[Exercise]
If a line in the data below contains "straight", copy it.

[Stored data]

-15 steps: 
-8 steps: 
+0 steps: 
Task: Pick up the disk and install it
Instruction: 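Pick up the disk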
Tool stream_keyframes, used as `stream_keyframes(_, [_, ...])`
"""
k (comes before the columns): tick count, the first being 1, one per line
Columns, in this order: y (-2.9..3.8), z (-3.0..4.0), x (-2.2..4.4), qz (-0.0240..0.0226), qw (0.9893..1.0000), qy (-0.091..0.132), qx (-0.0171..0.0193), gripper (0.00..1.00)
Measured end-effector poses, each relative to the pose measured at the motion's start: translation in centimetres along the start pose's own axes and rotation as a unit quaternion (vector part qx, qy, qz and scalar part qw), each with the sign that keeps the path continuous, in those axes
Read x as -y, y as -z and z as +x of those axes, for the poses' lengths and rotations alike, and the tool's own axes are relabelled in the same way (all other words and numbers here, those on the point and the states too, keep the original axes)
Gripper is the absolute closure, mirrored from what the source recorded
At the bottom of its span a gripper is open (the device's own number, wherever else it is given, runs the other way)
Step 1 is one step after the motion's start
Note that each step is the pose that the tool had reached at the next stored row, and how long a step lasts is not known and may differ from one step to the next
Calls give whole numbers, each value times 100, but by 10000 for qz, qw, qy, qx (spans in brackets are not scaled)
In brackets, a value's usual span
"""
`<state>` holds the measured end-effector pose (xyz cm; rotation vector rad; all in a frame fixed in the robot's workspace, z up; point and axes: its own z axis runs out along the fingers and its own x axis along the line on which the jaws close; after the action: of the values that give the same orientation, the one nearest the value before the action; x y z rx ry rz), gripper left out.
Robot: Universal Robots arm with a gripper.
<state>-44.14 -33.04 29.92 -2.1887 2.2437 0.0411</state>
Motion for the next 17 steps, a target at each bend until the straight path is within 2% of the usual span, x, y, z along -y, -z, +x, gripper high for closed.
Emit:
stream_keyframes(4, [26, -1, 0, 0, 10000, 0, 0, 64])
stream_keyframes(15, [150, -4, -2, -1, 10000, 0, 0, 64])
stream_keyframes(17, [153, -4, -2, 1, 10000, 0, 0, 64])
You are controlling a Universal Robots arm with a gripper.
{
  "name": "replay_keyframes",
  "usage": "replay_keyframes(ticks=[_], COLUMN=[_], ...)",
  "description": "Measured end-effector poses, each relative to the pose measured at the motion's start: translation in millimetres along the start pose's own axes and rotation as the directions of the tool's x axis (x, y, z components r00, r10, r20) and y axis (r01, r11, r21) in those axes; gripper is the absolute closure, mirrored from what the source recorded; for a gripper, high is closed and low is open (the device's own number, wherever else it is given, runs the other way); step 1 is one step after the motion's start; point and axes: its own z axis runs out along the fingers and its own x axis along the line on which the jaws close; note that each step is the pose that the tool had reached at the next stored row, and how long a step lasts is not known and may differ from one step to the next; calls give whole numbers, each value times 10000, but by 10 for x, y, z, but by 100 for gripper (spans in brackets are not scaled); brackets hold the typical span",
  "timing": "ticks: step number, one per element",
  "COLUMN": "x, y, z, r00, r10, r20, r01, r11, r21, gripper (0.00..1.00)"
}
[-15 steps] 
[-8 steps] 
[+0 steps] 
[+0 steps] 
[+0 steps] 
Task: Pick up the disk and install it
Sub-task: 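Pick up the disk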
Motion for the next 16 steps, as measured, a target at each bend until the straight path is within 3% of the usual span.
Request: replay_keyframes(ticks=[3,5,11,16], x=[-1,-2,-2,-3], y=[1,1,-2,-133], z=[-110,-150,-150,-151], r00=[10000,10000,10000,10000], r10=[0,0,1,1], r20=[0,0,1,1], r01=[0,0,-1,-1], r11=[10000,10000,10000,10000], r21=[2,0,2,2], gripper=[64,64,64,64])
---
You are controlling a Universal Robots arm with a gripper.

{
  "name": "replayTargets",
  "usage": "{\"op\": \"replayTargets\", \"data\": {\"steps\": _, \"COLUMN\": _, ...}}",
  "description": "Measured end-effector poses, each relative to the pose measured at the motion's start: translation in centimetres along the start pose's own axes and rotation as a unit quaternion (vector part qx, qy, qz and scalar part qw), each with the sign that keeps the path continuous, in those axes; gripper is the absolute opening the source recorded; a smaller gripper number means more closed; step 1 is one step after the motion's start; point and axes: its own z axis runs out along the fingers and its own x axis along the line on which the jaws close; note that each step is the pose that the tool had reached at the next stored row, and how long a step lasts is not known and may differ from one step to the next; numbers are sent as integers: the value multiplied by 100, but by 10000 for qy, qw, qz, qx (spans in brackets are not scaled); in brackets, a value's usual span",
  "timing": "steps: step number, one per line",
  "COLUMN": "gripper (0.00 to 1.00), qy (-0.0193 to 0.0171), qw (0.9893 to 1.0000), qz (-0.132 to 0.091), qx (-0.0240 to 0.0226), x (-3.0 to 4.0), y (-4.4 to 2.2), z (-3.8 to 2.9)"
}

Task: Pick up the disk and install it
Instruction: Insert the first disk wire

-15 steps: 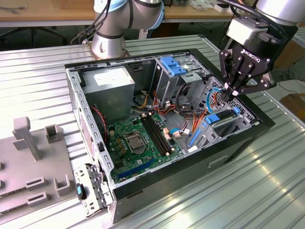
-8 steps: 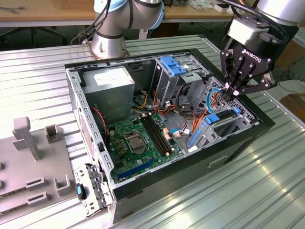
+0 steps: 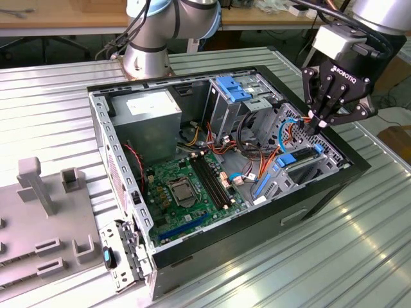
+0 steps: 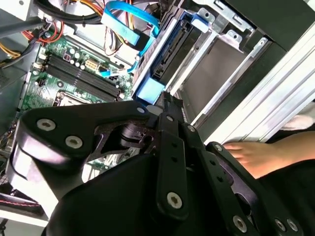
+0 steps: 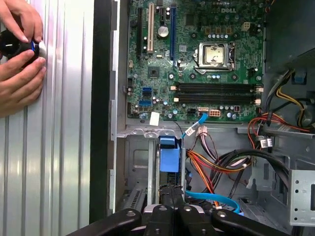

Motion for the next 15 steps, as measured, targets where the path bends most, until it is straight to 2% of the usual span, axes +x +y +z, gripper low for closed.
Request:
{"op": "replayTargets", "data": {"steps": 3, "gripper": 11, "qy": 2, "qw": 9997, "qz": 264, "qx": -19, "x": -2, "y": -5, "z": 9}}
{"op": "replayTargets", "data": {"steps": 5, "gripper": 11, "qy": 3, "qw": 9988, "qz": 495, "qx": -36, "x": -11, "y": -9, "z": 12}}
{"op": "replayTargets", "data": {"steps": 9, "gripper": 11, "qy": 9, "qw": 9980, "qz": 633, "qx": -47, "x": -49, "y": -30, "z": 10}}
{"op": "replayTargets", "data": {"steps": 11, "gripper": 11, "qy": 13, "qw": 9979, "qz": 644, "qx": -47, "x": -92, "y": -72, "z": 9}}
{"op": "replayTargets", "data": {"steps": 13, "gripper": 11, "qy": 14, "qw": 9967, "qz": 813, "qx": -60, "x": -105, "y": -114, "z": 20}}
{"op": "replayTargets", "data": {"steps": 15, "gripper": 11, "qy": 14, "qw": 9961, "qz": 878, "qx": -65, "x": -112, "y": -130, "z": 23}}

[Answer to this exercise]
Motion for the next 17 steps, a target at each bend until the straight path is within 2% of the usual span, x, y, z along -y, -z, +x, gripper high for closed.
Motion for the next 16 steps, as measured, a target at each bend until the straight path is within 3% of the usual span.
Motion for the next 15 steps, as measured, targets where the path bends most, until it is straight to 2% of the usual span, axes +x +y +z, gripper low for closed.

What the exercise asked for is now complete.